ACTIVITY
Since only part of the material below is wanted, output exactly the lines from the one with "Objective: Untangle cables" up to and including the one with "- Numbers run".
<<<<
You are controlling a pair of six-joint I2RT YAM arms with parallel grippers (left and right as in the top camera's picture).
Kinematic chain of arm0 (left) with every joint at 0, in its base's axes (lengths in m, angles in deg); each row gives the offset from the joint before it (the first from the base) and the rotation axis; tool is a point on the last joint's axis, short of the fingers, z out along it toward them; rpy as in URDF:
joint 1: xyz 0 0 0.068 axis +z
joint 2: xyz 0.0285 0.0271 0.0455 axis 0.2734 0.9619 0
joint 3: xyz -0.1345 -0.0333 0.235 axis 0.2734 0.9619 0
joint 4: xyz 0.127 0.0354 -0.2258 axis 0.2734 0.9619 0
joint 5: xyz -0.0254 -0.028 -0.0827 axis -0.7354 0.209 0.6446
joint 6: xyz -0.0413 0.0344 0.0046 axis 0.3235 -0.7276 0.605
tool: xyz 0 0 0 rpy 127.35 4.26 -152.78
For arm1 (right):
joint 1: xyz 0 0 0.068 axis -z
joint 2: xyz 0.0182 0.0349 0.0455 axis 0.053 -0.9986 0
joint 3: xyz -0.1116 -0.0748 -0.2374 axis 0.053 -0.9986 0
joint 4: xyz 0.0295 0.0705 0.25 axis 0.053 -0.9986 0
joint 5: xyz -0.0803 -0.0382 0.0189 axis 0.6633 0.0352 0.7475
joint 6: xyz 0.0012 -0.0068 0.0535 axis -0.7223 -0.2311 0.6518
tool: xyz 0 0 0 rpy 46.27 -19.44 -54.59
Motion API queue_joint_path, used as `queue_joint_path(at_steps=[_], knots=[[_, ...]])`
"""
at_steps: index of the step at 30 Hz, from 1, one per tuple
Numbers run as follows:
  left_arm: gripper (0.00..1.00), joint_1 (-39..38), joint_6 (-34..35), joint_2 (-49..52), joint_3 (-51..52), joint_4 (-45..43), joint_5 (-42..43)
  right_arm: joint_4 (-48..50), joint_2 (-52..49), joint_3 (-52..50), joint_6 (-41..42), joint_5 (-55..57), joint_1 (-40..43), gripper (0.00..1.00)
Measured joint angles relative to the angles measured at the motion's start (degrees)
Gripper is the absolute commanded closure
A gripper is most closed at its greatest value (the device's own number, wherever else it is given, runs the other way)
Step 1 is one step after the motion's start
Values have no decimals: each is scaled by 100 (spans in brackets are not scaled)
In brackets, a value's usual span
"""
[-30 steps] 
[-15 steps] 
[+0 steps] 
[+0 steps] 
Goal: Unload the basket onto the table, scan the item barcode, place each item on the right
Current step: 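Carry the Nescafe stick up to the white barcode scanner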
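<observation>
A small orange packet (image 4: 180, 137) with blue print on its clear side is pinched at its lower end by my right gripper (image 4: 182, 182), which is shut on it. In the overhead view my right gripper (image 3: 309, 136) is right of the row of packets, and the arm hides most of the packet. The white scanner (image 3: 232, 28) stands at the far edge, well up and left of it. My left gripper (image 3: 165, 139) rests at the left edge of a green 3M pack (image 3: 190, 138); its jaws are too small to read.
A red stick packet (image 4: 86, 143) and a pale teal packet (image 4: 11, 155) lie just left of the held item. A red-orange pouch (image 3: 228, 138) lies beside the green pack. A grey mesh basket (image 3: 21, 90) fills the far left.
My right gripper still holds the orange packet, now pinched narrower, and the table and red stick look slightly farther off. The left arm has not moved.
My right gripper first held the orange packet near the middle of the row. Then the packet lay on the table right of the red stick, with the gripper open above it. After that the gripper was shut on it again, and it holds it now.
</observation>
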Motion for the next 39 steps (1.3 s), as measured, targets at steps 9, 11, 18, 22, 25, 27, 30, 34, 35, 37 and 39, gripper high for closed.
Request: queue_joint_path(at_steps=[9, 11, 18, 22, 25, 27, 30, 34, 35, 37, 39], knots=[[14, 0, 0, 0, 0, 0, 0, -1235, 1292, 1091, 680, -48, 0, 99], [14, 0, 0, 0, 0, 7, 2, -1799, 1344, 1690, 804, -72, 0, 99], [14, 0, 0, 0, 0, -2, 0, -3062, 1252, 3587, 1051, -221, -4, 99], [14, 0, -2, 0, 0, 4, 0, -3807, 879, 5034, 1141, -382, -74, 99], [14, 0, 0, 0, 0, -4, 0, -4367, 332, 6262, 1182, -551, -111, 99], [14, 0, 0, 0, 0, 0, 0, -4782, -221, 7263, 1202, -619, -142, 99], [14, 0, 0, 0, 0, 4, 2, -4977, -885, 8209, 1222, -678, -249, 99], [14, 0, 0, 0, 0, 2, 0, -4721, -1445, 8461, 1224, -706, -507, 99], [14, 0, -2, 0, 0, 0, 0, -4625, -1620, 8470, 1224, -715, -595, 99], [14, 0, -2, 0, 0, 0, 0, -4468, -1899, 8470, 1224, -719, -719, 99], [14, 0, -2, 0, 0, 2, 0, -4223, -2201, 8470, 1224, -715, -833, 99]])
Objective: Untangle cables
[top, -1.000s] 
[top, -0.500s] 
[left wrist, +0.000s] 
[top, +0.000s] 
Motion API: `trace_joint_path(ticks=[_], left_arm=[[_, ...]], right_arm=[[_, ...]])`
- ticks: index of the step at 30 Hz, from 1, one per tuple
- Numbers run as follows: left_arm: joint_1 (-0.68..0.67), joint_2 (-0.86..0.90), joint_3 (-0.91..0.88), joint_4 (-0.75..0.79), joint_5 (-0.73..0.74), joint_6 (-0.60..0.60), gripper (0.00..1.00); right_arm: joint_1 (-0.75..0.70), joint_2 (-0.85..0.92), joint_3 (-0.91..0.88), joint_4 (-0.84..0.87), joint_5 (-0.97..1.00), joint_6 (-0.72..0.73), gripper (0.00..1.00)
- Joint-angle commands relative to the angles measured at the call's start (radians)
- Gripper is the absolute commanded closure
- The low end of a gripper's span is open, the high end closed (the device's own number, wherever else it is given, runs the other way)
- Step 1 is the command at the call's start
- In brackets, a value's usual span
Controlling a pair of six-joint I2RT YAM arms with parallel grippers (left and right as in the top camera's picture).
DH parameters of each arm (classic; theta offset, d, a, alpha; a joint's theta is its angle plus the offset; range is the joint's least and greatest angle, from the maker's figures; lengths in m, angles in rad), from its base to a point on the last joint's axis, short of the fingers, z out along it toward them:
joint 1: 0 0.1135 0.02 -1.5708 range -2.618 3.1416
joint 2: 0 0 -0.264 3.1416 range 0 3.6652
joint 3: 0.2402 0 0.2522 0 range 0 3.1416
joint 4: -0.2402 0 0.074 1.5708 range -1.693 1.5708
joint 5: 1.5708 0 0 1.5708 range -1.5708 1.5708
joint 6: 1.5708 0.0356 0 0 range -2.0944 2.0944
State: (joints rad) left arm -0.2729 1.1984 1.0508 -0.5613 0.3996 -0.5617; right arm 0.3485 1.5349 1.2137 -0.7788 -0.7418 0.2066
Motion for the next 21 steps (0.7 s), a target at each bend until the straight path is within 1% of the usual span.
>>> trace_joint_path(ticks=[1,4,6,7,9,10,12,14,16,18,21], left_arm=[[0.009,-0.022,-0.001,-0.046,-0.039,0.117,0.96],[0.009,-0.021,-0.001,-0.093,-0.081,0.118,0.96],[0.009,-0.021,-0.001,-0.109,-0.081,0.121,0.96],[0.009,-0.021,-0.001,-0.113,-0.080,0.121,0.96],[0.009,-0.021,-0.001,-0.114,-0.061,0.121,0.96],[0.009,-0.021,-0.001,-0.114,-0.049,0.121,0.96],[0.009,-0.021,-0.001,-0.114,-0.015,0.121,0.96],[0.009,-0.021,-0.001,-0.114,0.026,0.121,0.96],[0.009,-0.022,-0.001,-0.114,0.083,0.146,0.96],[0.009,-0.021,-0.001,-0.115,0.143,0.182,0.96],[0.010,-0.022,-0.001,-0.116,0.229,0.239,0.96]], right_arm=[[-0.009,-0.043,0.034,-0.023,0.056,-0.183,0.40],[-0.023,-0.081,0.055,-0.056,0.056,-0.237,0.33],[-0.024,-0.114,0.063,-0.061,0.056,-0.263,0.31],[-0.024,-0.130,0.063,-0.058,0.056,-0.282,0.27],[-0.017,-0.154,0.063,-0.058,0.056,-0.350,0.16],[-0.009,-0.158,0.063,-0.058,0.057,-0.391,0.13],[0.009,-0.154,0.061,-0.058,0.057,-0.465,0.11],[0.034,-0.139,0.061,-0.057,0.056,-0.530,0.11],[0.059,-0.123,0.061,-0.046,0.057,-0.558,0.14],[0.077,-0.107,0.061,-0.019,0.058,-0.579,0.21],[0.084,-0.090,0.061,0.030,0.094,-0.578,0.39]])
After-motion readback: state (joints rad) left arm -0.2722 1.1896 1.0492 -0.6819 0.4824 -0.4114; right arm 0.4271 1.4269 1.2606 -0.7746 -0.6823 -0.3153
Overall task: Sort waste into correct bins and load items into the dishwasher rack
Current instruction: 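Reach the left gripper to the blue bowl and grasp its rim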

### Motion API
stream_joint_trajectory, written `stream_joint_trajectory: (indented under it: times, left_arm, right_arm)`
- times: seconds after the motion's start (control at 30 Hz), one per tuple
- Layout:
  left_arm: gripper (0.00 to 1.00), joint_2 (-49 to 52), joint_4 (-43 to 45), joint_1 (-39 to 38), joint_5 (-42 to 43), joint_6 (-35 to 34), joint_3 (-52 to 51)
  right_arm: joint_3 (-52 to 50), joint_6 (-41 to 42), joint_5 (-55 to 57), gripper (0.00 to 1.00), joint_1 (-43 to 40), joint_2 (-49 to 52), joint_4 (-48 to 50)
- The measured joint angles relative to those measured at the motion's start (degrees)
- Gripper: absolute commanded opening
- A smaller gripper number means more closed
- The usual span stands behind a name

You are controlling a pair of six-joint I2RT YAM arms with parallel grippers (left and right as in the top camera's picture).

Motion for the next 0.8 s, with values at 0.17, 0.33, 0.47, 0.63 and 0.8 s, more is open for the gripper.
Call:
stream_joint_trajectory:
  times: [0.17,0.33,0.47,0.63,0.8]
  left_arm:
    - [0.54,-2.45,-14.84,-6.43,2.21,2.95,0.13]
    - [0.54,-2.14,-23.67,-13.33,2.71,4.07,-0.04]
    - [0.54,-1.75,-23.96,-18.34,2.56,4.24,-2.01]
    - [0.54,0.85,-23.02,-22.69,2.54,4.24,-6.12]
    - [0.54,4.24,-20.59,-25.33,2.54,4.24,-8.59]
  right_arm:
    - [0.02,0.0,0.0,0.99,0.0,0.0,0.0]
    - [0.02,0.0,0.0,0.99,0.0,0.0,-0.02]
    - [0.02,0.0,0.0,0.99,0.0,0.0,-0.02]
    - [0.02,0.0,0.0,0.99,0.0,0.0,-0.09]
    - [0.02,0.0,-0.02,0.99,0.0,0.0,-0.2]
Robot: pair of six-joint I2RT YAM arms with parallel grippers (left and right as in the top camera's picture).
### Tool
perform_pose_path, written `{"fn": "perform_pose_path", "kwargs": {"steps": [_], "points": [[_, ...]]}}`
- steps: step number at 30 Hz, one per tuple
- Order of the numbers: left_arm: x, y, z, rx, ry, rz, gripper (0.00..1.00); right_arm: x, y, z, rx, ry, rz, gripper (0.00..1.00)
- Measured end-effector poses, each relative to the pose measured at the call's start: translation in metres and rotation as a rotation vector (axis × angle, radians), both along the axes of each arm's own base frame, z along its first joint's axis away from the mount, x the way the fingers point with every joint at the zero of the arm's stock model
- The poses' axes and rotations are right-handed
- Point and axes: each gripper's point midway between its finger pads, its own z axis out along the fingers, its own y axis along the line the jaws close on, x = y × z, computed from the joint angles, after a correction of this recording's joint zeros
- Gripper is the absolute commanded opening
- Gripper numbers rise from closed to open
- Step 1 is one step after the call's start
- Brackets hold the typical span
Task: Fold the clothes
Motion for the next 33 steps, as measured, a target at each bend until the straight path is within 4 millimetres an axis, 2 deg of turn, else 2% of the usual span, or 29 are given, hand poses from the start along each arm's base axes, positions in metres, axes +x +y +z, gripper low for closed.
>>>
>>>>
TASK RESULT
Objective: Untangle cables
[top, -1.000s] 
[top, -0.500s] 
[left wrist, +0.000s] 
[top, +0.000s] 
Motion API: `trace_joint_path(ticks=[_], left_arm=[[_, ...]], right_arm=[[_, ...]])`
- ticks: index of the step at 30 Hz, from 1, one per tuple
- Numbers run as follows: left_arm: joint_1 (-0.68..0.67), joint_2 (-0.86..0.90), joint_3 (-0.91..0.88), joint_4 (-0.75..0.79), joint_5 (-0.73..0.74), joint_6 (-0.60..0.60), gripper (0.00..1.00); right_arm: joint_1 (-0.75..0.70), joint_2 (-0.85..0.92), joint_3 (-0.91..0.88), joint_4 (-0.84..0.87), joint_5 (-0.97..1.00), joint_6 (-0.72..0.73), gripper (0.00..1.00)

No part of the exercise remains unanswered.